One of my favorite sections was about how much he struggled with medical paperwork as a junior doctor, and it reminded me of the paper pile. He talked about how he stopped trying to force himself to do it through “discipline” and “motivation” and instead started to ask himself, “What would this look like if it were fun?”
This is huge, for me personally. I light a lilac scented candle during podcast interviews, keep my work tools as colorful as possible, spend tons of my working hours sitting in coffee shops where the vibe helps me focus, and frequently take the first few minutes of my working day to clean up whatever is around me and put chill piano music on the speaker to help create an atmosphere that feels pleasant to work in.

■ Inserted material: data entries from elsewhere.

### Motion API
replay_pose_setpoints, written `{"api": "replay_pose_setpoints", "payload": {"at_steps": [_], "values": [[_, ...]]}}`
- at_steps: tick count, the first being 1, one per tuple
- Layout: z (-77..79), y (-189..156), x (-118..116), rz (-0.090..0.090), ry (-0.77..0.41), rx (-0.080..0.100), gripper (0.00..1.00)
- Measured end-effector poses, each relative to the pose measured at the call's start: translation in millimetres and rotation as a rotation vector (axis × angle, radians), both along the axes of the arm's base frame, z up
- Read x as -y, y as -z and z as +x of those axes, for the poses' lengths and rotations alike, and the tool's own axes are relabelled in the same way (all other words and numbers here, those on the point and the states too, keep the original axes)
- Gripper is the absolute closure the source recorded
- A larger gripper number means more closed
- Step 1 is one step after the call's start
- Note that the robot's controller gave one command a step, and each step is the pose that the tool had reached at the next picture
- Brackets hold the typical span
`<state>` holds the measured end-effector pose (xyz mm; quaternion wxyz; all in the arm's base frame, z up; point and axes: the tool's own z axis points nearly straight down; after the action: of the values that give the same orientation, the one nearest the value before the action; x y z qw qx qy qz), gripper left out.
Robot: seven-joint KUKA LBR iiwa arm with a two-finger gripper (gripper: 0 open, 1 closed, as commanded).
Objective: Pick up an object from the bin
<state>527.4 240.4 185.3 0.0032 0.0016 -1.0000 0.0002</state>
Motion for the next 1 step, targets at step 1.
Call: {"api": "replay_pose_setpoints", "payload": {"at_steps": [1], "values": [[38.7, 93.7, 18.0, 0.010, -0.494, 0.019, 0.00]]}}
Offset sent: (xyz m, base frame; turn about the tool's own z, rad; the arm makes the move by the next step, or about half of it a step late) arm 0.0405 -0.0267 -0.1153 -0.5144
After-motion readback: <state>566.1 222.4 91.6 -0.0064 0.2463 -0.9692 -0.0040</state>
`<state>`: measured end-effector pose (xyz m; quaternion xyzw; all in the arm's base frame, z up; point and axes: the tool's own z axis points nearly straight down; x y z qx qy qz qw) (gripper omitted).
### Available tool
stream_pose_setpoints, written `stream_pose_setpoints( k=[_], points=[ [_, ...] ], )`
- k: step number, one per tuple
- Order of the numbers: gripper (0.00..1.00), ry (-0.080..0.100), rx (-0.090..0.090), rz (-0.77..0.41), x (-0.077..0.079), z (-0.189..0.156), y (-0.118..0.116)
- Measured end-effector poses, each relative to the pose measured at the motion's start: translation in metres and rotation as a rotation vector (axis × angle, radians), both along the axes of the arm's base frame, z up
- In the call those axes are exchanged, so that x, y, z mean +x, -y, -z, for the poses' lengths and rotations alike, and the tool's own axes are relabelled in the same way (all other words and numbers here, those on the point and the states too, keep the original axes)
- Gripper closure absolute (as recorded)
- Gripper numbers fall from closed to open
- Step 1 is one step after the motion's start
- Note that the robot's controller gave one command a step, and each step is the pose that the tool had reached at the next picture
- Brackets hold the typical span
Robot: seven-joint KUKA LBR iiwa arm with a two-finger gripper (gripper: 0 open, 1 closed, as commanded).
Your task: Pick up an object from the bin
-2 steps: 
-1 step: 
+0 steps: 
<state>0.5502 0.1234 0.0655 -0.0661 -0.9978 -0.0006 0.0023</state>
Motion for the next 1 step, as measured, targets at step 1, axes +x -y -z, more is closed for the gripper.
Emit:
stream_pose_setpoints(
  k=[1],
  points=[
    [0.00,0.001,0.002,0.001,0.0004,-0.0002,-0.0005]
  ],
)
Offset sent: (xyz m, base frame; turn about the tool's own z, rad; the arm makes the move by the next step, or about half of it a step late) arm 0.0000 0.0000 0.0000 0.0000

While it won’t always be practical to grade at your favorite bakery over your favorite sandwich, cider, and lightly coffee-flavored dark chocolate brownie (not that I’m speaking from experience), ask yourself: what CAN you do to make your grading experience more pleasant? Could you use special pens you love? Always sit by the window? Sip lemon-ginger tea? Grade with a friend? These little things aren’t a waste of your time, they’re productivity-boosters. Having a routine that is both positive and pleasant for your grading can help you get into work mode and stay there.
We’ll Come back to This
Alright, my friend. Those are six big things to thing about. We’ll be coming back to several of them to go deeper over the next few weeks, because getting a handle on the papersplosion can really help you carve back time for your own personal and classroom creativity. And hey, we think that’s pretty important around here!